The "ambient" in ACI is the keyword. Unlike traditional dictation, where the clinician speaks commands or narrates notes into a microphone, ACI technology runs quietly in the background and interprets natural dialogue into a medical note. ACI passively listens to a clinical encounter, converts the conversation into a structured clinical note, and delivers that note back into the electronic health record (EHR) for the clinician to review and sign. The clinician doesn't dictate, doesn't narrate, and doesn't type.

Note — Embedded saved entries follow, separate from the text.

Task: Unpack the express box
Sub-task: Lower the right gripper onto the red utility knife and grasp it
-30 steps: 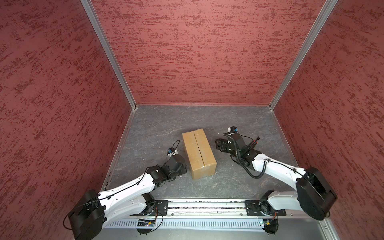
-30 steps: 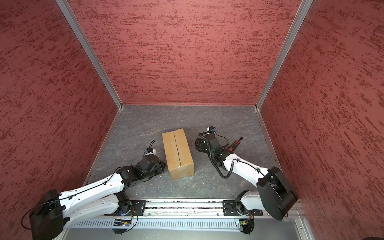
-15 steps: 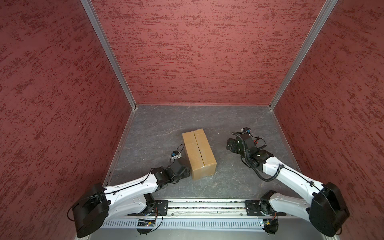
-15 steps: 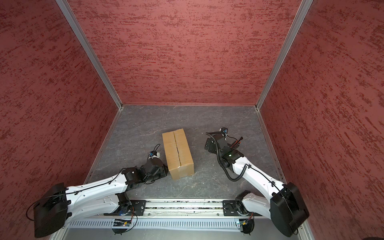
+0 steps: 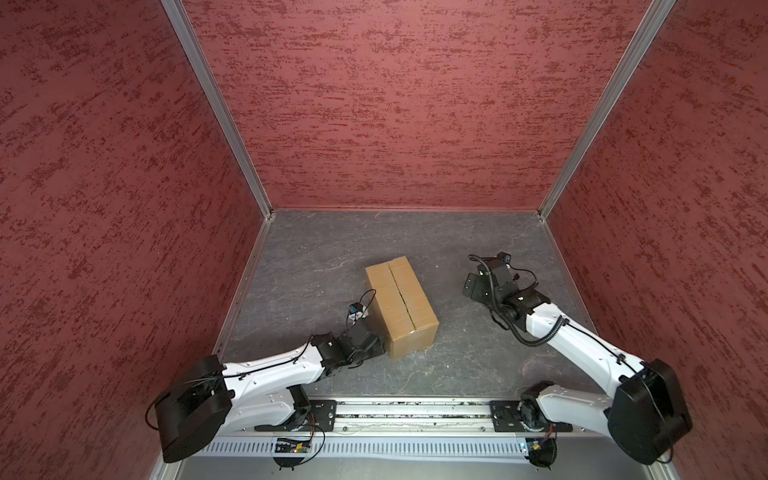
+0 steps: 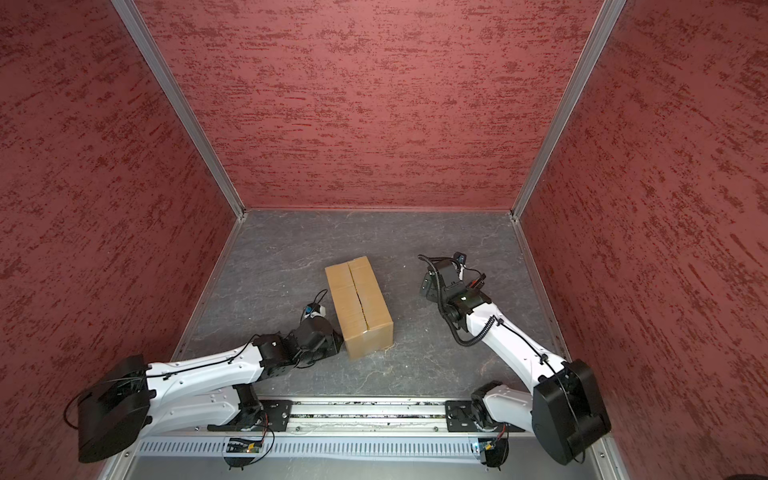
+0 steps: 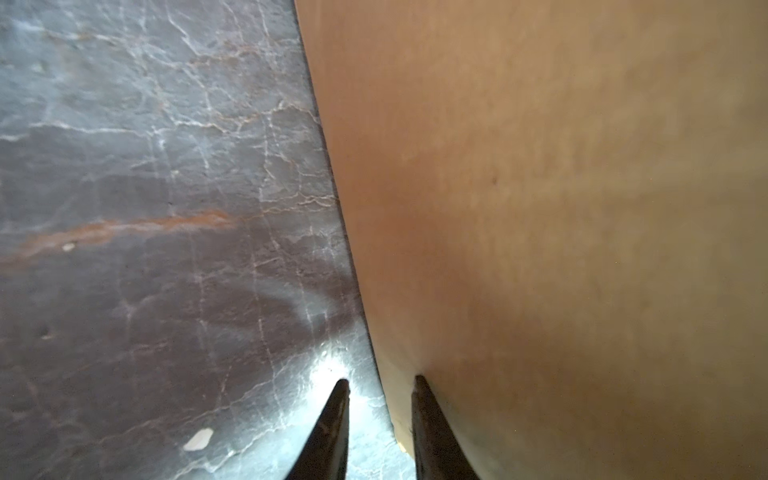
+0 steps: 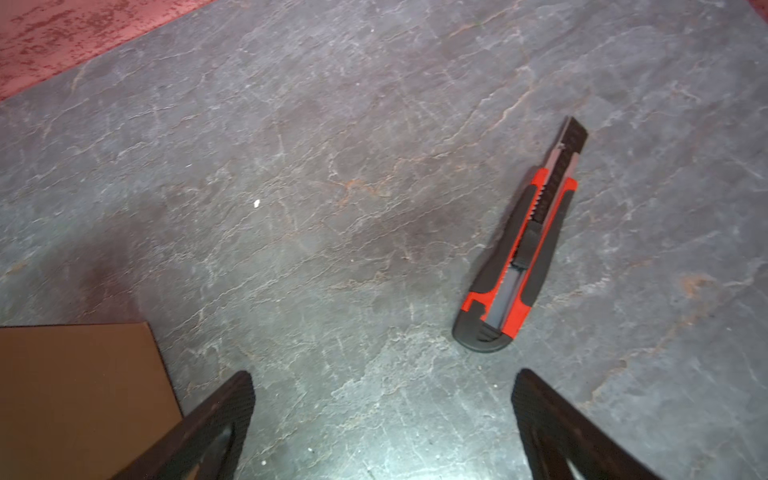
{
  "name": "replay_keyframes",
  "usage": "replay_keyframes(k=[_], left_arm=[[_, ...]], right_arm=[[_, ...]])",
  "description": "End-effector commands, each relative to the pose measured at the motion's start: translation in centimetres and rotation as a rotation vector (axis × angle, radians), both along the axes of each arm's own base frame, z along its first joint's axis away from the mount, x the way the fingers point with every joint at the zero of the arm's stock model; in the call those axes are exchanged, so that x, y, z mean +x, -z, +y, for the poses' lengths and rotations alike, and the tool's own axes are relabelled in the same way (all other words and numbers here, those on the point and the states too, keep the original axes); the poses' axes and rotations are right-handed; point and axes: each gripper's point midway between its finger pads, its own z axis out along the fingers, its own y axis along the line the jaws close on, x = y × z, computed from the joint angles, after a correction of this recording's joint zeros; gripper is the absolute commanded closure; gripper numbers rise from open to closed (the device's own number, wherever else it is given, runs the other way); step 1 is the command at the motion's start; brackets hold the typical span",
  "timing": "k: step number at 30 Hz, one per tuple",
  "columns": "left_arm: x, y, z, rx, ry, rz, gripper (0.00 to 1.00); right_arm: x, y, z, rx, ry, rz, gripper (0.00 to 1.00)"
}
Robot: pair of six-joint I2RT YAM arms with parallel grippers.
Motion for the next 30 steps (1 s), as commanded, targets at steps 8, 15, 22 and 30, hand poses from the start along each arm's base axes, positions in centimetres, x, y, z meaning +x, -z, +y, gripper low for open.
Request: replay_keyframes(k=[8,15,22,30], left_arm=[[0.3,-4.1,5.1,0.078,-0.108,-0.114,0.34],[2.1,-7.4,9.5,0.120,-0.177,-0.223,0.00],[4.4,-12.0,11.9,0.161,-0.214,-0.335,0.00],[5.6,-14.7,11.7,0.156,-0.201,-0.421,0.00]], right_arm=[[-0.9,-0.6,-3.2,-0.046,0.066,0.070,0.09],[-0.9,-0.3,-3.9,-0.057,0.080,0.148,0.09],[0.2,2.3,-6.9,-0.059,0.163,0.236,0.22],[1.3,6.6,-8.7,-0.009,0.196,0.326,0.29]])
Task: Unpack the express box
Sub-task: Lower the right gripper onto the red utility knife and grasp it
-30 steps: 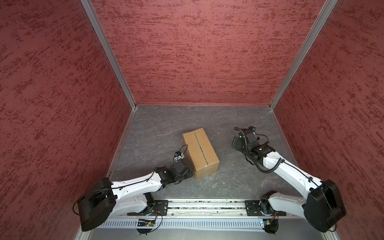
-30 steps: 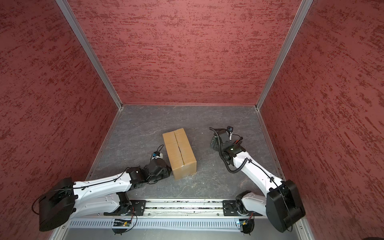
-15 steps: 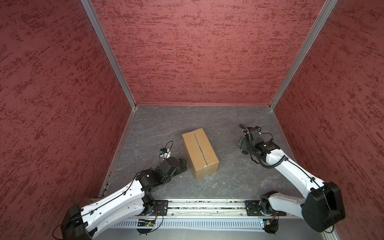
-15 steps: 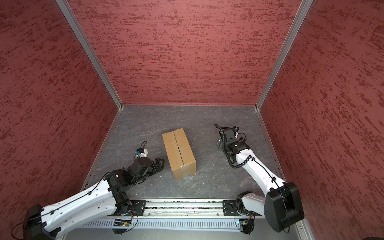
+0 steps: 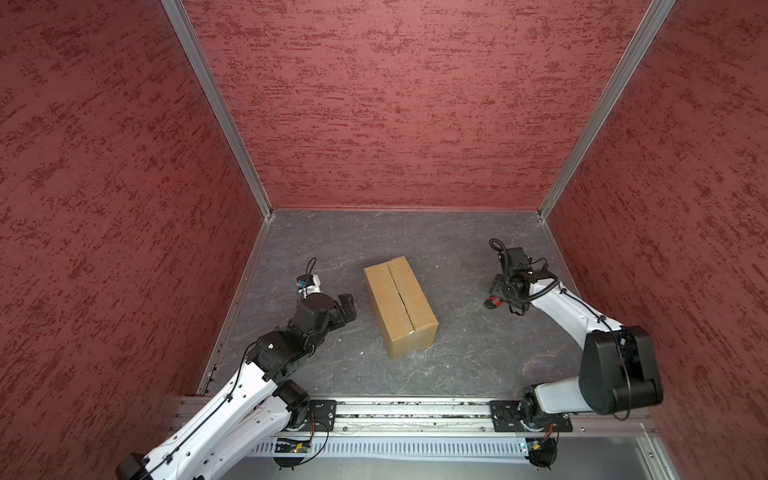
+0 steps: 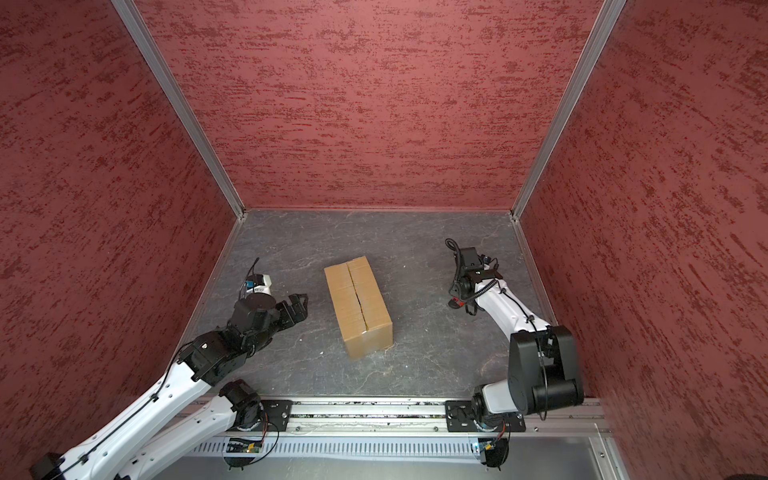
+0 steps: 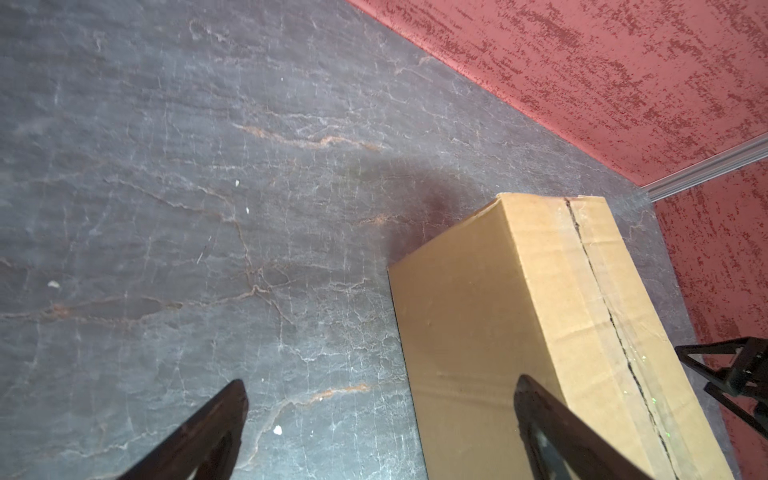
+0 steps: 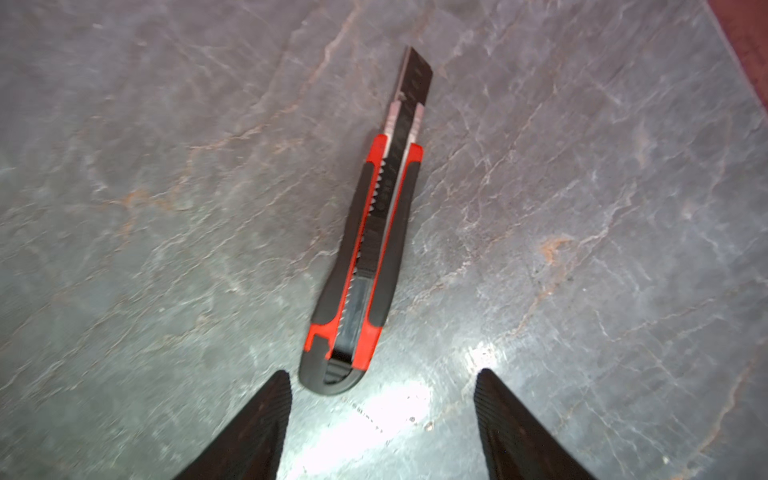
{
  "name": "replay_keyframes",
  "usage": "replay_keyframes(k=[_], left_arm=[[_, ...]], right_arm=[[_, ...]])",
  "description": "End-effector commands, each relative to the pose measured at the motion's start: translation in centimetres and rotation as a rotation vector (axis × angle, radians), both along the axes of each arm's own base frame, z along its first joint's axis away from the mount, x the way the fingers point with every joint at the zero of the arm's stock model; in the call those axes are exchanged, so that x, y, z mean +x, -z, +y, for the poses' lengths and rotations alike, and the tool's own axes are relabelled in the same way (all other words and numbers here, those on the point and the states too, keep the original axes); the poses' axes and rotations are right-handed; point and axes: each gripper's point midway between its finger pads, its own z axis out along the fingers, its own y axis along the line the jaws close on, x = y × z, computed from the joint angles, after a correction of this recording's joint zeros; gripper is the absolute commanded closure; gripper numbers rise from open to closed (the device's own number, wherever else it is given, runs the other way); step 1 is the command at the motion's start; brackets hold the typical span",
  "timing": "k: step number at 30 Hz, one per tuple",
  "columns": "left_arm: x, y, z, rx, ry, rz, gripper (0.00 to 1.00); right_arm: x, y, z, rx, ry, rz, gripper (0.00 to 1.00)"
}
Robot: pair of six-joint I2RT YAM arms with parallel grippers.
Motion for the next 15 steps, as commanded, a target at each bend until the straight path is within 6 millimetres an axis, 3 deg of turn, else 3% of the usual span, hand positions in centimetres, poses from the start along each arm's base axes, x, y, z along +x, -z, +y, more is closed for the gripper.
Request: replay_keyframes(k=[1,15], left_arm=[[0.6,-1.5,-0.2,0.018,0.026,-0.053,0.00],[0.9,-1.4,-1.1,-0.009,0.057,-0.044,0.00]], right_arm=[[0.9,1.1,0.1,0.038,-0.011,0.005,0.29],[2.6,3.8,-0.1,0.072,-0.022,0.052,0.30]])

They have a normal conversation with the patient, and the documentation is drafted in the background, including the patient's history, the clinician's exam findings, assessment, plan, and follow-up instructions. Modern ACI platforms use a stack of conversational AI, automatic speech recognition (ASR), natural language processing, large language models, and EHR integration APIs to turn a five-to-fifteen-minute visit into a draft note in seconds.

ACI may also be referred to as ambient clinical documentation, ambient AI scribing, or simply ambient AI. In the broader artificial intelligence literature, "ambient intelligence" describes any environment that senses and responds to human presence. "Ambient clinical intelligence" is that same paradigm, applied specifically to the exam room, the bedside, or the telehealth visit.

ACI vs. AI scribe vs. dictation: the terminology, clarified

These three terms get used interchangeably in the market, which creates confusion in RFPs and procurement conversations. They are related but distinct:

  • Medical dictation software (e.g., traditional speech-to-text) converts the clinician's spoken words into text. It requires the clinician to actively speak into a microphone, usually with structured phrasing. It saves keystrokes but not cognitive load. The clinician is still the author.
  • AI medical scribes are a category of software that automates the drafting of clinical notes, typically from a recorded conversation.
  • Ambient Clinical Intelligence is the broader category that includes ambient scribing but extends beyond it. A full ACI platform can draft notes, suggest orders, surface relevant patient history, generate patient-facing instructions, pre-populate coding suggestions, and route completed documentation to the EHR, all from a single ambient capture. ACI is the platform; ambient scribing is the feature.

The distinction matters because vendor pricing, implementation scope, and clinical impact vary meaningfully across the three.

How Ambient Clinical Intelligence works

An ACI visit flows through five stages. The full loop, from the clinician greeting the patient to a drafted note appearing in the EHR, typically takes seconds to minutes, depending on platform architecture.

1. Capture

The clinician activates the ACI application on a secure smartphone, tablet, or desktop. On mobile, the app runs in the background during the encounter. In telehealth, the platform captures audio directly from the virtual visit. Modern platforms use speaker diarization to distinguish the clinician from the patient (and from any family members or other voices in the room), which improves downstream accuracy.

2. Transcription

Automatic speech recognition converts the audio into a time-stamped transcript. State-of-the-art ASR in clinical settings now operates well below a 10% word error rate on clean audio, a dramatic improvement from the roughly 50% WER that ambient medical speech recognition produced a decade ago, according to Microsoft's Joe Petro, who helped lead the early Nuance DAX effort. The transcript is typically not the end product; it's an intermediate artifact the LLM uses in the next step.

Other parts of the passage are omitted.